Week Two: More Challenging Fingerings
It’s time to explore some of the same concepts, but with challenging variations in terms of fingerings. Ex. 6 is another velocity exercise between two strings, with new fingering combinations, both ascending and descending. You’ll likely find these more difficult than the simple chromatic fingerings. Take your time and also feel free to explore additional permutations (for example, 1-3-4-2 and 2-4-3-1; 1-4-2-3 and 3-2-4-1, and so on).
Ex. 7 and Ex. 8 mix up a variety of these variations while crossing and skipping strings—essential flatpicking techniques. Stick with alternate picking at first, and then feel free to explore consecutive or directional picking when needed.
Ex. 9 works through open triads across the neck with some challenging string skipping.
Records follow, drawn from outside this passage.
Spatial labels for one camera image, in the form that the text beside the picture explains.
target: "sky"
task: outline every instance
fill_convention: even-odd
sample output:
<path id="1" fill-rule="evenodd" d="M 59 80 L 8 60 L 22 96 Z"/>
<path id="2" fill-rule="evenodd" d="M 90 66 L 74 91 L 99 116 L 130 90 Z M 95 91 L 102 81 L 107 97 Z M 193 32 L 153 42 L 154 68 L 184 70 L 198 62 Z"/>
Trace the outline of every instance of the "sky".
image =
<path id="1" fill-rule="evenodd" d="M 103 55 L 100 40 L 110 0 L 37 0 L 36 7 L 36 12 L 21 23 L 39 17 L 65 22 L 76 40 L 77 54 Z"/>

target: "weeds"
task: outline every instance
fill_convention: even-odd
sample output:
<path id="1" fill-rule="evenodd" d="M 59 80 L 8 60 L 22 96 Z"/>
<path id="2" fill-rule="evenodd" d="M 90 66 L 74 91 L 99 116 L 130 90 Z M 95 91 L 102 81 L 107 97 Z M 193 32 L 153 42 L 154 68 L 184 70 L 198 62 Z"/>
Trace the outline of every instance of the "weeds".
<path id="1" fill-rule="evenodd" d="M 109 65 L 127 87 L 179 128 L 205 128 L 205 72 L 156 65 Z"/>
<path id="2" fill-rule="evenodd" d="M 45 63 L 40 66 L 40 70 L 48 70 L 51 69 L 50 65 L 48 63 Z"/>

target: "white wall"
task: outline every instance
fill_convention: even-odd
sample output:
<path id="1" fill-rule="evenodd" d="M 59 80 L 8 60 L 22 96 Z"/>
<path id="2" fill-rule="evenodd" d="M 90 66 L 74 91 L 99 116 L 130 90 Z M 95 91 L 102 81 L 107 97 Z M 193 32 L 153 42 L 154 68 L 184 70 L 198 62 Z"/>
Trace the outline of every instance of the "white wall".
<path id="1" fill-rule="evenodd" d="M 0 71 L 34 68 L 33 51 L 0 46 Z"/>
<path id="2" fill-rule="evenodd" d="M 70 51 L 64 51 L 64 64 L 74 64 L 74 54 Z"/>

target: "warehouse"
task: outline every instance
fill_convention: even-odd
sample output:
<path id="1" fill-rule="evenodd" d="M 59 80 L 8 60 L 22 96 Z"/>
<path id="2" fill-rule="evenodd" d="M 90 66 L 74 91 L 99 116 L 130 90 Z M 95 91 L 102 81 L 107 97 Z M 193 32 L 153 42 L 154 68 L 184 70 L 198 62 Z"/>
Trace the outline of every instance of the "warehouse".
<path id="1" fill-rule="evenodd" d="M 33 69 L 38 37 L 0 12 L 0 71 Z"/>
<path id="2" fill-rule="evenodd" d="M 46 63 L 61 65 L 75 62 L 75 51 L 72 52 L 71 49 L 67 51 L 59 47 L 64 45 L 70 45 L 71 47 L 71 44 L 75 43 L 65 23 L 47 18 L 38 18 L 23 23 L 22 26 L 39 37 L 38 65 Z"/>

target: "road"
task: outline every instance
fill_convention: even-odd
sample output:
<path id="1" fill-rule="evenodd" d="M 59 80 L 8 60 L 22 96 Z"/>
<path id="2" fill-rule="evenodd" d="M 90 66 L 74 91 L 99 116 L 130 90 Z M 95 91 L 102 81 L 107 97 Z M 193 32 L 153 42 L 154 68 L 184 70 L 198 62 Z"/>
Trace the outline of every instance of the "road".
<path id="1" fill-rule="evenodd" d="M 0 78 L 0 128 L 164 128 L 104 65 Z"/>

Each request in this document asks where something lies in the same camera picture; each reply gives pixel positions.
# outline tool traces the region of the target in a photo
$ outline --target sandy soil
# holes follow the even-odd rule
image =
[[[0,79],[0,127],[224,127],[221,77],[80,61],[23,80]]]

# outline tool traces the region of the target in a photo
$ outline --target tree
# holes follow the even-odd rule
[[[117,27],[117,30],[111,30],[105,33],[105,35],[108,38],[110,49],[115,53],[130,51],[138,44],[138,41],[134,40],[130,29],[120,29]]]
Try alternate picking at first, though you might prefer to use consecutive downstrokes for the first two notes of each triad, followed by an upstroke for the top note.
Beginners’ Tip #2
Try the first couple of examples in higher positions on the fretboard. These will require less stretching on your fretting hand. After you’re comfortable with the basic exercises, move down to positions I through III to get some good stretching in the workout.
Week Three: Make It Musical
The examples from the past two weeks will do wonders for synchronizing the hands, but they don’t exactly sound musical. It’s important to balance technical exercises with real music—that’s the point of études! Compared to other instruments, there aren’t as many études (aside from classical-guitar music) to draw from to develop picking, fretting, and synchronizing. Many contemporary guitarists—regardless of their style—turn to J.S. Bach’s works for violin, cello, and piano to practice technique and play beautiful music.
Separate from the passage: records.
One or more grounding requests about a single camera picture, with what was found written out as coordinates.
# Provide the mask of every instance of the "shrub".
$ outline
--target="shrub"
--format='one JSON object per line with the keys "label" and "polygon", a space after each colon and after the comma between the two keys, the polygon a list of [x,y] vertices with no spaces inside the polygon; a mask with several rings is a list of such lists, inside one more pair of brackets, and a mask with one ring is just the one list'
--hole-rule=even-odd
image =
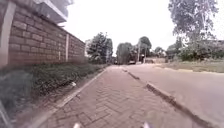
{"label": "shrub", "polygon": [[102,66],[73,63],[42,64],[0,71],[0,99],[10,113],[59,87],[78,81]]}

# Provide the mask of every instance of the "sky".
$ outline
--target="sky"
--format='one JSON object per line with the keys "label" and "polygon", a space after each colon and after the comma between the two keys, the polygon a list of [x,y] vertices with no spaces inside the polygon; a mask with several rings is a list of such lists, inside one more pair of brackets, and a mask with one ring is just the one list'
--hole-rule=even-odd
{"label": "sky", "polygon": [[[74,0],[68,7],[65,29],[82,41],[99,32],[113,40],[114,55],[119,43],[137,44],[147,36],[152,48],[164,49],[175,43],[174,24],[168,11],[169,0]],[[214,33],[224,39],[224,0],[218,0],[219,13],[214,19]]]}

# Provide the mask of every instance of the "brick wall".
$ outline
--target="brick wall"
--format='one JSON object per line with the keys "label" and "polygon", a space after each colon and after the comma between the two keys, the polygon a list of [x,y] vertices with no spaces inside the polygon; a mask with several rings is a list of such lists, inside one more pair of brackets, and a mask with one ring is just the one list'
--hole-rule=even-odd
{"label": "brick wall", "polygon": [[[17,6],[9,39],[9,64],[66,61],[66,36],[54,23]],[[68,61],[84,61],[85,44],[69,34]]]}

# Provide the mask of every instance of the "road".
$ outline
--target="road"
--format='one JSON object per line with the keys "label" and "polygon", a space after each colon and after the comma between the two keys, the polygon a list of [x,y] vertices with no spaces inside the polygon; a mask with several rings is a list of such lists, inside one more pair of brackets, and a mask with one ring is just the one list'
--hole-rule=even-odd
{"label": "road", "polygon": [[78,96],[52,115],[40,128],[201,128],[175,110],[145,85],[112,66]]}
{"label": "road", "polygon": [[224,127],[224,74],[176,71],[150,64],[125,68],[168,92],[203,119]]}

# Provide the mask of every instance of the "grass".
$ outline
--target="grass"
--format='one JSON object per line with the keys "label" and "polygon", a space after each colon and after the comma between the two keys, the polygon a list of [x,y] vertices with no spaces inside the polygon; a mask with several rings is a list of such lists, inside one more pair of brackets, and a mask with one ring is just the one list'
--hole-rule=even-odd
{"label": "grass", "polygon": [[189,69],[196,72],[218,72],[224,73],[224,61],[203,61],[203,62],[172,62],[162,65],[173,69]]}
{"label": "grass", "polygon": [[0,100],[9,115],[24,109],[39,97],[79,81],[103,68],[91,64],[41,64],[0,70]]}

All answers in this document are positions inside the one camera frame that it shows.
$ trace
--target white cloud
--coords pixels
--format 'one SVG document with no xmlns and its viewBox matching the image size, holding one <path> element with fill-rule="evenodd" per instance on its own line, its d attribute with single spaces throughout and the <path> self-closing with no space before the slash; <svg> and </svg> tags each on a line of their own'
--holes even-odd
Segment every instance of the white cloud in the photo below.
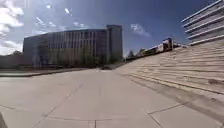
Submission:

You may also try composing your own examples that focus on developing and/or improving a particular technique. Ex. 10 is a highly chromatic line that works over a C-minor chord. The technical emphasis is on picking five notes on one string (requiring the fretting hand to shift) in both directions, and also rapid string crossing in the second measure.
Ex. 11 adds speed bursts to this five-note-per-string concept. The challenge in this example is to keep all of the bursts smooth on every string. Playing on the bottom three strings will require you to move your pick a little higher and to adjust your hand posture slightly.
Beginners’ Tip #3
Isolate and repeat each measure of both examples— these will give you mini exercises to develop your technique.
Week Four: Technical and Musical
Now that you’ve practiced a variety of fingering permutations, string crossing/skipping, and position shifting, you’re ready to tackle something that is technically challenging yet musical. Ex. 12 outlines a basic chord progression with a singular melodic line, while also incorporating a variety of techniques. Note the position shifting in measures 2, 4, and 6, and remember to keep your entire arm relaxed while moving back and forth on the neck.
Ex. 13 adds some variety in terms of articulation with pull-offs to the open G string in the first two measures, and some half-step sliding in the second and fifth measures. When handling the pull-offs in measure 4, your fretting hand will gradually move up the neck while moving down the strings.
Beginners’ Tip #4
Record these examples to ensure that you’re playing with good tone and time. Try tracking the chord changes separately, and then practicing the melodies over the chords to hear how they sound. Finally, take a stab at composing your own hand-synchronization études over various chord progressions.